To effect that change, Gartner VP analyst Dave Cappuccio said in the opening keynote, organizations have to do three things: Reimagine the future of I&O, revitalize infrastructure and re-energize people. “We firmly believe there’s a huge opportunity to not only survive the future, but to disrupt it,” he said. “And when we say disrupt, we mean I&O bringing its technology to drive positive outcomes.”
Among the technologies organizations should be looking to leverage, according to Gartner, are quantum computing, drones, serverless, x-as-a-service, augmented reality, robotics, IoT and more. Also important will be intent-based automation, a large and fluid vendor environment as opposed to locking into one big player, virtual organizations packed with versatilists rather than specialists — all with an eye to business outcomes. Underlying that will be interconnected services and hybrid digital infrastructure management, spanning on-premises, public cloud and edge.
Cappuccio emphasized the vision for I&O should move from serving business to changing business’ the culture for I&O should move from “serve and protect” to innovate and change; and the focus should shift from infrastructure components to applications and workloads. Staffing should not only be traditional, but also non-traditional, such as retirees with much institutional knowledge looking to augment their incomes by working just a few days or hours per week. And metrics should not only be used to measure what’s going on in the IT environment, but should be defined by customers.
Automation, he said, is key to the future. “Automation is to the modern infrastructure as blood is to the body,” he said. “To be competitive in the future, I&O must evolve from IT task and service automation to business service automation… tethering IT automation with efficient business processes.”
Revitalize infrastructure
Change is the new normal. Julia Palmer, another VP analyst at Gartner, explained that “to be agile, you’re already looking to employ new technologies and operational methods.

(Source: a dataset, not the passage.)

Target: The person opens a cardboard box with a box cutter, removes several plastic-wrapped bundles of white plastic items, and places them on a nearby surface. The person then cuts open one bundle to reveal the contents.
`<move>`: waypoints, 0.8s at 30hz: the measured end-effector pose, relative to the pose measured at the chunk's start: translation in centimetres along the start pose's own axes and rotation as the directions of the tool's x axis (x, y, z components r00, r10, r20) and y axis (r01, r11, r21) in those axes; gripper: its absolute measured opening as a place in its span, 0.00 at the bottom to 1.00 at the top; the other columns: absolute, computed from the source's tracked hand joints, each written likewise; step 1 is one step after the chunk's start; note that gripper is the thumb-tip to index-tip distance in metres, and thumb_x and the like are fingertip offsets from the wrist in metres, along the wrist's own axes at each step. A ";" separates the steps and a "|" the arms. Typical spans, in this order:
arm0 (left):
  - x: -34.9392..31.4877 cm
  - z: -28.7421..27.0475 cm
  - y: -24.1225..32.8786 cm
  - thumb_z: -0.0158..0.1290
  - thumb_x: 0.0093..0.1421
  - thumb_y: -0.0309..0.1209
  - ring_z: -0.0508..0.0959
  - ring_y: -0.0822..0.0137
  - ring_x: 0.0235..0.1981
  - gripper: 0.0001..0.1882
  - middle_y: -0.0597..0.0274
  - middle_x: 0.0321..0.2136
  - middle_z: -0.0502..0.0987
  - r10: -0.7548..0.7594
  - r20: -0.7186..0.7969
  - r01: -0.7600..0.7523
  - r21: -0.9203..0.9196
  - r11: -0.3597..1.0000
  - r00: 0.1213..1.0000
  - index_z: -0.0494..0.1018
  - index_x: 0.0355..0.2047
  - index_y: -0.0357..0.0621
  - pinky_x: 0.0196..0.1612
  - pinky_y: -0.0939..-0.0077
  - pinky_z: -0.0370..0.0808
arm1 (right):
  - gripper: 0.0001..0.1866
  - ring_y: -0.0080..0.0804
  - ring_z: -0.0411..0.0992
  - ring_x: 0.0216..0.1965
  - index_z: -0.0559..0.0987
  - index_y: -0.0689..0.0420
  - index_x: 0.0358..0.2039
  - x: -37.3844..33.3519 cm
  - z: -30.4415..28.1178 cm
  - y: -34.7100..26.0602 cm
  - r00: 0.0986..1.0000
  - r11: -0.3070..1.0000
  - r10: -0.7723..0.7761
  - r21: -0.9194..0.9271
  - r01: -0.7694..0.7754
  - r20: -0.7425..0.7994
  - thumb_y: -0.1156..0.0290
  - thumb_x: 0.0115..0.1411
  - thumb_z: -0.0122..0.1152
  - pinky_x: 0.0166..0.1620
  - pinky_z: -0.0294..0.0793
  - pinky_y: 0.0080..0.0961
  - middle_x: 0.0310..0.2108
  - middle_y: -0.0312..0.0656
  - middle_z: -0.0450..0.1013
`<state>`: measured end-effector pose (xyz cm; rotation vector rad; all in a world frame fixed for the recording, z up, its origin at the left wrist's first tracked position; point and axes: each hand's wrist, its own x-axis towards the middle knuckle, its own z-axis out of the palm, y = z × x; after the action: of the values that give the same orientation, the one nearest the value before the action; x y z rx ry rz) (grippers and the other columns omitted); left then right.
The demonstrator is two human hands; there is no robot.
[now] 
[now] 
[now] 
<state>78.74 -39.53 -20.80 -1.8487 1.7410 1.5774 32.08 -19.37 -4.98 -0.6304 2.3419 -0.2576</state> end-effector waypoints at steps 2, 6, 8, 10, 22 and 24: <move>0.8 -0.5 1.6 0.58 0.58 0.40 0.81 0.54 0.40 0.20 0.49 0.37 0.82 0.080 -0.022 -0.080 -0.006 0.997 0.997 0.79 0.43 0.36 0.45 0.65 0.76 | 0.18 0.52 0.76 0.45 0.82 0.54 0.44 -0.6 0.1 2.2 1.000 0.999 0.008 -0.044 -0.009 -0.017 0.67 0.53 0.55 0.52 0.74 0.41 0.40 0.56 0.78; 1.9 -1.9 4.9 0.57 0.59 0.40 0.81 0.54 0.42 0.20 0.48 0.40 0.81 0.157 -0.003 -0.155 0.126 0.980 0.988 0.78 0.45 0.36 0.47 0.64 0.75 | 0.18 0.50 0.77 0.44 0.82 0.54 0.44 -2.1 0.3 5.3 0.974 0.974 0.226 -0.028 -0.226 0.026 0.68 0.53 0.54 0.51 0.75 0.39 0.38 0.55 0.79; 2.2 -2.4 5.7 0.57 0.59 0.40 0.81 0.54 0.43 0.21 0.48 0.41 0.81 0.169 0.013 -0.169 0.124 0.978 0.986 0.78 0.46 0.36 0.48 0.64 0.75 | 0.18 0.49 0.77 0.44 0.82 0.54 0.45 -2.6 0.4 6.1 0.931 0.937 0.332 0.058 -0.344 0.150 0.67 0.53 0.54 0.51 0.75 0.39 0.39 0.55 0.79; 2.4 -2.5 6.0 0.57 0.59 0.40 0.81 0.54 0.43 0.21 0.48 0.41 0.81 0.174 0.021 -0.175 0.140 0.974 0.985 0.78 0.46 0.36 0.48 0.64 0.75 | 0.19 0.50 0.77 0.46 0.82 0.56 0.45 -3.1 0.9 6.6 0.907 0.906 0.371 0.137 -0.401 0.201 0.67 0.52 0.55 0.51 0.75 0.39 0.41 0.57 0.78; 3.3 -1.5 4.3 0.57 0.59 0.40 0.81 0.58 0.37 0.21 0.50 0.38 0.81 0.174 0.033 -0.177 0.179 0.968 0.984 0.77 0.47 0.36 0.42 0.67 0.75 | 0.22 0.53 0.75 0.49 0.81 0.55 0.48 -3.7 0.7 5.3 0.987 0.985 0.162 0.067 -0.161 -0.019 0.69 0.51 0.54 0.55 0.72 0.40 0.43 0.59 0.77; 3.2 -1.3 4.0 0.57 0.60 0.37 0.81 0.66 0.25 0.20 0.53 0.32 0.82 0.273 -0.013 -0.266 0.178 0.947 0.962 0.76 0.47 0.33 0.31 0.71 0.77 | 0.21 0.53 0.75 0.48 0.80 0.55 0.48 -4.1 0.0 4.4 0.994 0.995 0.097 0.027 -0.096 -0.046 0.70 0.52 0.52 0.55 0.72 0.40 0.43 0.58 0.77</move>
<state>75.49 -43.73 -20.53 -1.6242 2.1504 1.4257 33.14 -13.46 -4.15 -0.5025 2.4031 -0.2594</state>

Infrastructure must address the needs of today and tomorrow.”
Operational consistency will be critical going into 2025, as infrastructure must be programmable, using software-driven technologies rather than rigid, proprietary appliances. “You need to stop building infrastructure to last, and build it with an eye to disruption,” Palmer said.
Infrastructure, she continued, must be modular, in that organizations should place smaller bets on technologies and vendors rather than one big, single bet. “No single vendor has a monopoly on innovation,” she said. And, organizations must invest in infrastructure automation and orchestration tools to enable a path to AI-driven operations.
Re-energize people
None of the changes I&O teams will need to make to keep pace with industry changes by 2025 are more important than getting the individuals themselves recharged by the prospect of doing new things and leading the drive to create value for the business.
Roger Williams, senior director analyst at Gartner, said a third of CIOs are filling I&O leadership positions with people from outside I&O, and with no experience in I&O. “They’re bringing in people to shake things up,” he said. “Why are they doing this? It’s because they are eager for I&O leaders who are willing to reinvent their teams and take on a leadership role.” CIOs, he added, would prefer to hire I&O leaders with experience, but also those who will take a fresh look at the mission and be willing to lead the adaption of these new technologies and priorities.
Three ways to accomplish that, he said, is to embrace digital business leadership as a personal mandate; to transform the mindset of I&O teams from ‘or’ to ‘and’; and equip the I&O staff for an uncharted future. I&O teams should not be telling C-level executives that they can have security OR rapid change; they need to figure out how to deliver security AND rapid change. There should not be a choice between eliminating technical debt OR moving quickly. Organizations have to do both, he stressed.
As Cappuccio noted, “You can’t reimagine the future without dealing with the past.”